Exercise goal | Pull out every line in the data that has the string "hand" in it.

:: Information shown ::

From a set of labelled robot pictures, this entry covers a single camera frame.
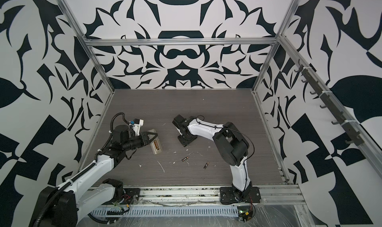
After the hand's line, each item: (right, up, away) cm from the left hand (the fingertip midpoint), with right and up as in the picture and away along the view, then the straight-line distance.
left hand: (157, 132), depth 81 cm
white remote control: (0, -6, -2) cm, 6 cm away
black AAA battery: (+15, -16, +6) cm, 22 cm away
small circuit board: (+43, -36, -10) cm, 57 cm away
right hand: (+15, -7, +11) cm, 20 cm away
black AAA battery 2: (+26, -19, +2) cm, 32 cm away
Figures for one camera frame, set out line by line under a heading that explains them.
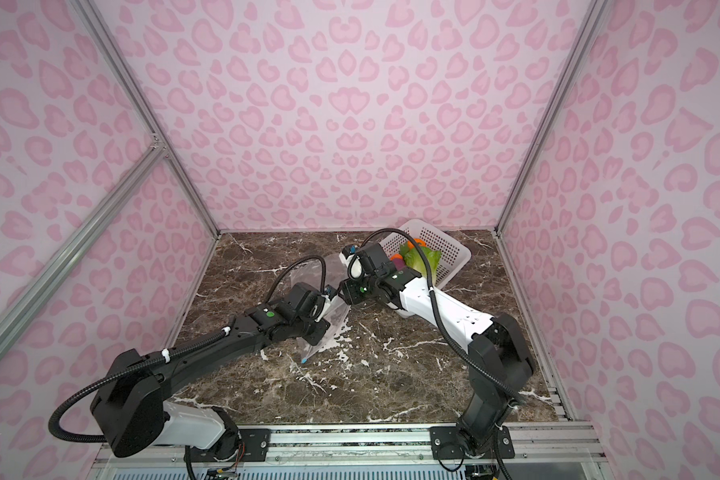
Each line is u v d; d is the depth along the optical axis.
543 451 0.73
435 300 0.52
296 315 0.63
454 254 1.04
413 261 0.97
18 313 0.54
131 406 0.41
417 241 0.69
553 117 0.86
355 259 0.73
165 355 0.45
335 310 0.83
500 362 0.44
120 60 0.76
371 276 0.70
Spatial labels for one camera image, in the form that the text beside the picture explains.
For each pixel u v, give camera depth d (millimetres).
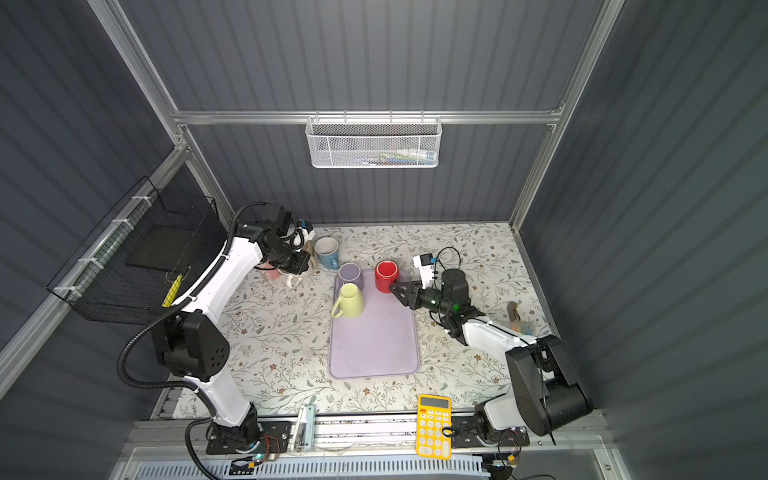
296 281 878
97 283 642
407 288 768
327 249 1039
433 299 738
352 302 892
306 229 791
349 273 960
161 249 752
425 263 764
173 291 696
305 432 721
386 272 963
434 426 738
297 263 768
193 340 468
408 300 754
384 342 915
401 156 920
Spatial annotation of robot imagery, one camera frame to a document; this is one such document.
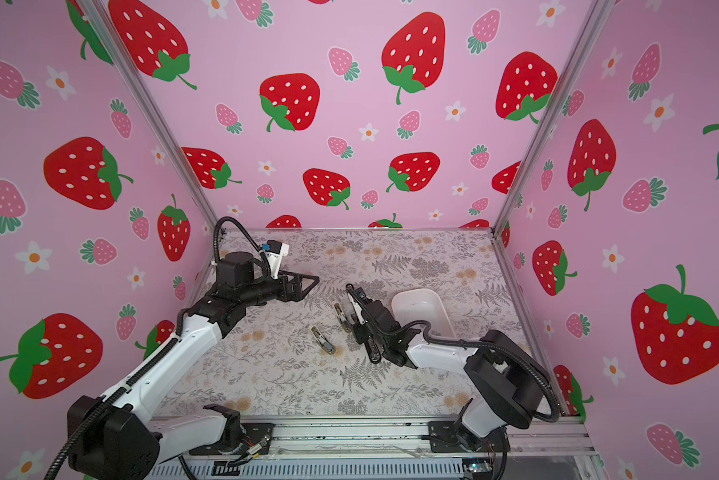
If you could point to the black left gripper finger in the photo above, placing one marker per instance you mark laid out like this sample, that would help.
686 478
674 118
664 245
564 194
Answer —
296 292
300 278

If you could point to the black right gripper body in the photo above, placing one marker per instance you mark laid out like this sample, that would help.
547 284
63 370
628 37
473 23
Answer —
384 347

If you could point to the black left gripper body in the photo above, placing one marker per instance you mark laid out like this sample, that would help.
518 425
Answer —
266 291

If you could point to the beige eraser block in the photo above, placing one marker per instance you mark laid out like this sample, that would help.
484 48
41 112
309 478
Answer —
324 344

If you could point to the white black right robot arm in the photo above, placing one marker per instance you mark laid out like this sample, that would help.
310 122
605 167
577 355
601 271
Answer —
415 332

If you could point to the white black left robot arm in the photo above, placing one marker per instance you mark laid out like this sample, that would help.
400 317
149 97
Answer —
108 436

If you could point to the white plastic tray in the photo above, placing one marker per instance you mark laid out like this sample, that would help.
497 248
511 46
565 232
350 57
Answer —
425 305

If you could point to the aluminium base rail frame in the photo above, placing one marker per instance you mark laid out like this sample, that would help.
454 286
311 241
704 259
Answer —
393 447

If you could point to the aluminium corner post left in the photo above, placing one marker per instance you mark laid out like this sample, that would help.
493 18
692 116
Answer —
101 23

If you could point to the aluminium corner post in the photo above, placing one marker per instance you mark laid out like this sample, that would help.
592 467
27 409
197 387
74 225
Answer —
594 23
101 23

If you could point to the aluminium corner post right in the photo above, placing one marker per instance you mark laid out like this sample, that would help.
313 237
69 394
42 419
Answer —
594 23

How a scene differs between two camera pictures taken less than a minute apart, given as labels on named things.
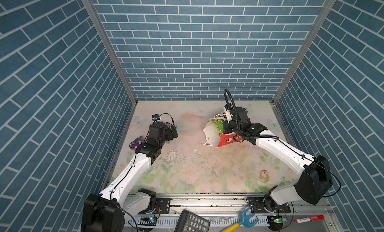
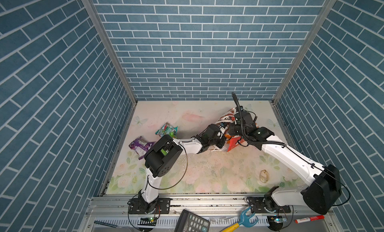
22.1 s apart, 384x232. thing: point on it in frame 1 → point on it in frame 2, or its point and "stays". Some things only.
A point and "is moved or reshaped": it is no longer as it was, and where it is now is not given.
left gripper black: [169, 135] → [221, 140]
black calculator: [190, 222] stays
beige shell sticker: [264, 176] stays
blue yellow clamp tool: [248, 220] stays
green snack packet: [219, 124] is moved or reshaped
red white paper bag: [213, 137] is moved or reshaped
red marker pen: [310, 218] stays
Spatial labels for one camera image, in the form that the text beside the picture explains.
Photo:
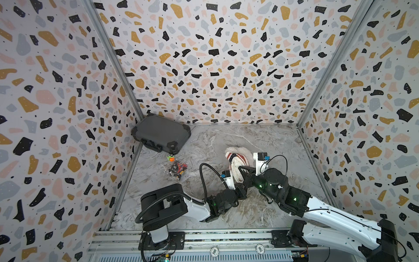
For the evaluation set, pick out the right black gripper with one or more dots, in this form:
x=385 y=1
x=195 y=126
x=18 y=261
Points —
x=254 y=175

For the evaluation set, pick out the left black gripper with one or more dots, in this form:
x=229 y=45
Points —
x=238 y=190

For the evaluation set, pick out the white teddy bear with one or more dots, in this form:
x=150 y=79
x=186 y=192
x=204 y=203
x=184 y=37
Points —
x=244 y=151

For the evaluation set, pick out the red white striped sweater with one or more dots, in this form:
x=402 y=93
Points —
x=237 y=160

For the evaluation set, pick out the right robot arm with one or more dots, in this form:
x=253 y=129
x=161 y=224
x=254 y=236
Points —
x=318 y=223

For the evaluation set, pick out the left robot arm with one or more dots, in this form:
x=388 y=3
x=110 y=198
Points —
x=163 y=206

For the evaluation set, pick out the clear bag of small toys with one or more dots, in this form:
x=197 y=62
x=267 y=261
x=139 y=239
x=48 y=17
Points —
x=177 y=168

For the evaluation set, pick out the dark grey hard case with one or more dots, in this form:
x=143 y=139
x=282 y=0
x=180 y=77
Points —
x=161 y=134

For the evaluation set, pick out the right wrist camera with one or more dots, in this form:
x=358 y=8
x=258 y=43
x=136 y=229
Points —
x=261 y=159

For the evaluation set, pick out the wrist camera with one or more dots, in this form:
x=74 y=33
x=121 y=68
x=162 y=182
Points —
x=228 y=180
x=261 y=159

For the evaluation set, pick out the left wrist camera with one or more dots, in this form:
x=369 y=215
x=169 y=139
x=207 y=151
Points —
x=228 y=180

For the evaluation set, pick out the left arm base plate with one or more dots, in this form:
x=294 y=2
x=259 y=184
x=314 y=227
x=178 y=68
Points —
x=175 y=241

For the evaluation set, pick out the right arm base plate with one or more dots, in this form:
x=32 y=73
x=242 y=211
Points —
x=288 y=238

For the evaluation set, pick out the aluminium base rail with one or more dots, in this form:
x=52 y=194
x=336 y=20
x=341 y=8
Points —
x=210 y=245

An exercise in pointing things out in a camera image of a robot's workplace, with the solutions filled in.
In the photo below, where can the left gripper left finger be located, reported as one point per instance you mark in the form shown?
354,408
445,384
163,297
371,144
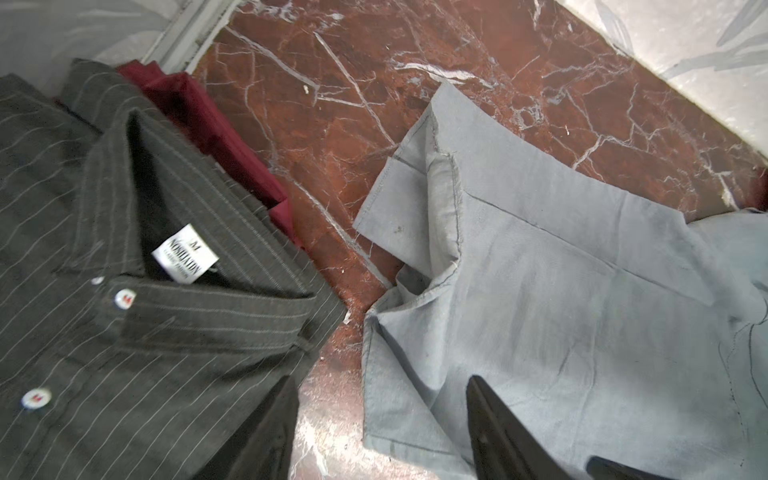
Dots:
261,448

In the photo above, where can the dark striped folded shirt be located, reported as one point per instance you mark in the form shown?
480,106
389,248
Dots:
148,303

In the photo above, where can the grey long sleeve shirt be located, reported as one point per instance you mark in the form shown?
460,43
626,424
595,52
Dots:
607,323

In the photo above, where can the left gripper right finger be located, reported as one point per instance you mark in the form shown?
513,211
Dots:
503,448

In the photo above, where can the maroon folded shirt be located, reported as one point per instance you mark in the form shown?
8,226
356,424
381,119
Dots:
185,102

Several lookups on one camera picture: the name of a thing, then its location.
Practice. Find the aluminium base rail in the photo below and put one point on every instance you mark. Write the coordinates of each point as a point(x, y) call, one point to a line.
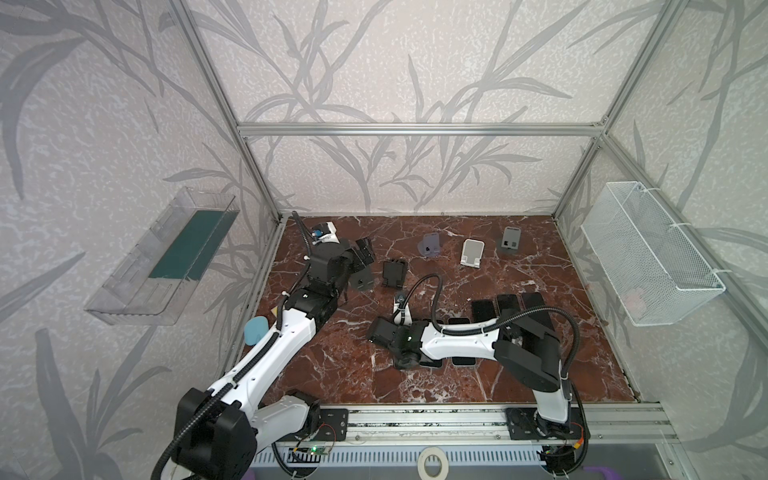
point(490, 424)

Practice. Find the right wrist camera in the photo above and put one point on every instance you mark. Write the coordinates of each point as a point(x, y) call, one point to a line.
point(401, 313)

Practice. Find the white-edged phone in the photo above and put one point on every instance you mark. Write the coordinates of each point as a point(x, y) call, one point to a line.
point(507, 304)

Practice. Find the white wire mesh basket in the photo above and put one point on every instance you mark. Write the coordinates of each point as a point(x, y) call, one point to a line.
point(659, 276)

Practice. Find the black phone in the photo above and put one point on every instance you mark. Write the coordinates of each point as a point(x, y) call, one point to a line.
point(483, 310)

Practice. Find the black phone stand centre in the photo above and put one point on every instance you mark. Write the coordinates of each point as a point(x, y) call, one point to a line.
point(394, 273)

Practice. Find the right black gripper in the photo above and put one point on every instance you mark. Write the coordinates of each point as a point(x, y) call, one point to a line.
point(383, 330)

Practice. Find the white tape roll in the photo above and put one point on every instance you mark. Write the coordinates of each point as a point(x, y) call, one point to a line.
point(433, 464)

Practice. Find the purple-grey phone stand rear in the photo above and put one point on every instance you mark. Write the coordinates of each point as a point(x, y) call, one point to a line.
point(430, 246)

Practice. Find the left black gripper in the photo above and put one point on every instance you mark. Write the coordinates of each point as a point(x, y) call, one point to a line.
point(358, 258)

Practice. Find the grey phone stand rear right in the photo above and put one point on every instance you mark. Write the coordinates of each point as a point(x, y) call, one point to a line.
point(509, 242)

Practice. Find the clear plastic wall bin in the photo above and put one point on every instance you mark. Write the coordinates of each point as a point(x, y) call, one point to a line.
point(155, 281)

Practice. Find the green-edged phone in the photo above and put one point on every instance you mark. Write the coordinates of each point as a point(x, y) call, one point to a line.
point(430, 363)

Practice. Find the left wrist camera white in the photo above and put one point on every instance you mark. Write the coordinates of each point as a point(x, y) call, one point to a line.
point(324, 232)

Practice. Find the white phone stand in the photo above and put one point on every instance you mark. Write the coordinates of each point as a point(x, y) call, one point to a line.
point(472, 252)

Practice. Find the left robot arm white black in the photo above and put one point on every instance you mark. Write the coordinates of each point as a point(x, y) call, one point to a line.
point(219, 431)

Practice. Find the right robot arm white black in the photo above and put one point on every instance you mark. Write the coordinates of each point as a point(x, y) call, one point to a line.
point(537, 346)

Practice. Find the purple-edged phone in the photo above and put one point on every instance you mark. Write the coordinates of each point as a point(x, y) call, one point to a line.
point(533, 302)

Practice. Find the dark round phone stand left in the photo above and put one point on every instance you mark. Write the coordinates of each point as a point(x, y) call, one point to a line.
point(362, 280)

:::

Your solution |
After the hand's line, each item: (right, up, away) cm from the left hand (the fingertip midpoint), with right and up as in the picture and away along the view, then the straight-line distance.
left hand: (157, 132), depth 81 cm
right hand: (+15, -7, +11) cm, 20 cm away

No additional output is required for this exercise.